To change that, the United States will have to play more aggressively in the gray space, both openly and not-so-openly. On the open side, we should begin imposing visa and financial restrictions on a select set of actors and their families. If we can prove particular companies have benefited from stolen technology -- that's difficult, but we should devote more resources to it -- let's ban their products or impose heavy import duties and encourage our allies to do the same.

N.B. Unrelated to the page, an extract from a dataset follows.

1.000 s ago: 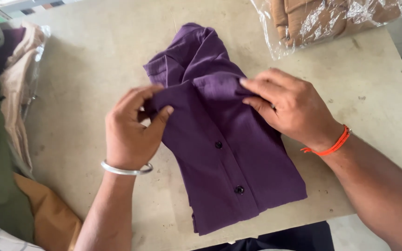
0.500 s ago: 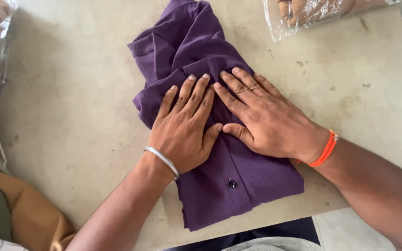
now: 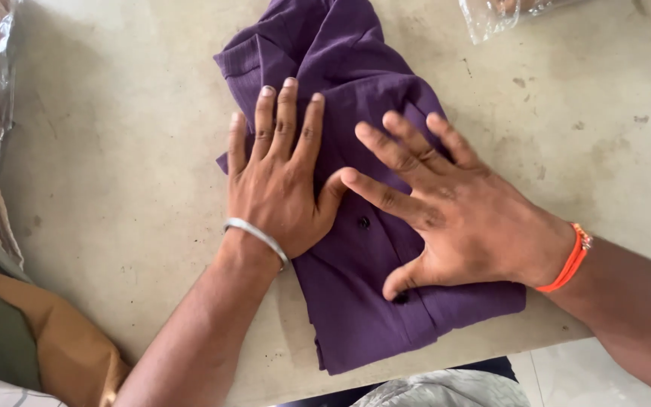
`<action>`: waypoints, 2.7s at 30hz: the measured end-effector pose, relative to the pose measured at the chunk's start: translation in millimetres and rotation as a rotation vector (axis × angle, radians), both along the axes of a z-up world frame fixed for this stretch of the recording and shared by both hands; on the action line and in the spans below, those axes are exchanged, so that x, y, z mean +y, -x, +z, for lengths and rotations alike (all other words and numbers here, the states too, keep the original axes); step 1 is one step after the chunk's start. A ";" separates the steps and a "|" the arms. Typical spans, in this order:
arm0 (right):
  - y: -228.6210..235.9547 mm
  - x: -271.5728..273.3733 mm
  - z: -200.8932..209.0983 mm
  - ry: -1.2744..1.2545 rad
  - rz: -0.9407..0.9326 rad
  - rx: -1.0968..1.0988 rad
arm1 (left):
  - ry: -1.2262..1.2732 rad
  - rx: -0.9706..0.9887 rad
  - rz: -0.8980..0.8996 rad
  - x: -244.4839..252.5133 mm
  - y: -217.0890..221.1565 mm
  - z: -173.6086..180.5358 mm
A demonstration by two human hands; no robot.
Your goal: The person folds a purple button-up shirt on a table, smoothing the fabric and folding the sleeves and sides into a neat rectangle. They then open a clear plastic bag, place the folded shirt inside, and carry the bagged shirt off the table.
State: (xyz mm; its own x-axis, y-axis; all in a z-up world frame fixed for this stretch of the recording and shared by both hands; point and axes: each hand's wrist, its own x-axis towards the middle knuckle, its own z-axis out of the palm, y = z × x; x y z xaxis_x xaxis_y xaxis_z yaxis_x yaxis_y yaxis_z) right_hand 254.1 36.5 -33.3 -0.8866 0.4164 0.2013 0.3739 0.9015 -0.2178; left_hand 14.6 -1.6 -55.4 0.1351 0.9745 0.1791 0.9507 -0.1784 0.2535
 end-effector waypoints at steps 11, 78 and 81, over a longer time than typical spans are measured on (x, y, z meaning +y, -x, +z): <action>-7.8 -14.2 8.6 0.086 0.047 -0.073 | 0.017 0.103 -0.073 -8.9 -10.1 15.1; -9.4 21.2 -15.0 -0.053 -0.115 -0.060 | 0.019 0.076 -0.175 -17.3 -10.1 11.5; -7.9 20.2 -11.8 -0.035 -0.116 -0.075 | 0.013 0.069 -0.182 -18.6 -8.0 10.1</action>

Legislation pending in the House would push the government to provide more classified information to the private sector, or at least to the companies that own the vertebrae of the telecommunications backbone. Less well known is the reluctance of private firms to share information about network threats among themselves. Sometimes the reluctance arises from perceived competitive advantage. But that explanation cannot possibly apply to every firm in an industry, and even the most secure firms would be better off if they were privy to industry-wide information about emerging cyberthreats. The House bill would protect companies that act in good faith to protect their networks or share threat information, and it contains strong privacy protections. Passing this bill should be a no-brainer, but the civil liberties lobby has consistently opposed it. Their opposition is a replay of that lobby's defense of the pre-9/11 "wall" that prevented the criminal side of the Justice Department from knowing what the intelligence side of the department knew and vice versa. Artificial legal barriers that prevent the flow of threat information to agencies and companies that need it cannot be defended. It's time to pass the House bill.
The name for the not-so-open side is covert action -- carefully calibrated and decidedly unfriendly steps to raise the price to China of its wholesale economic espionage. Speculating openly about actions intended to be covert would be decidedly unhelpful, so I'll say only: This sphere of action demands serious consideration. But this is no time for chest-thumping. Frozen relations between the United States and China would be costly; war would be a strategic disaster for both sides. America's strategic goal must remain China's peaceful integration into international institutions and expanded trade while maintaining our strategic position in the western Pacific.
In the Cold War, the United States and Soviet Union took years to understand each other's strategic behavior and reach tacit agreement on how to escalate and de-escalate tensions before they led to war, and even then we came terribly close to conflagration. Similar understandings do not yet exist in cyberspace, but they can emerge only through carefully considered action and reaction, much of it out of public view. Those who say the threat is hyped must now confront the evidence. Inaction on our part will make the situation worse. American and other Western businesses are being stripped of their intellectual property. It's time we defended ourselves.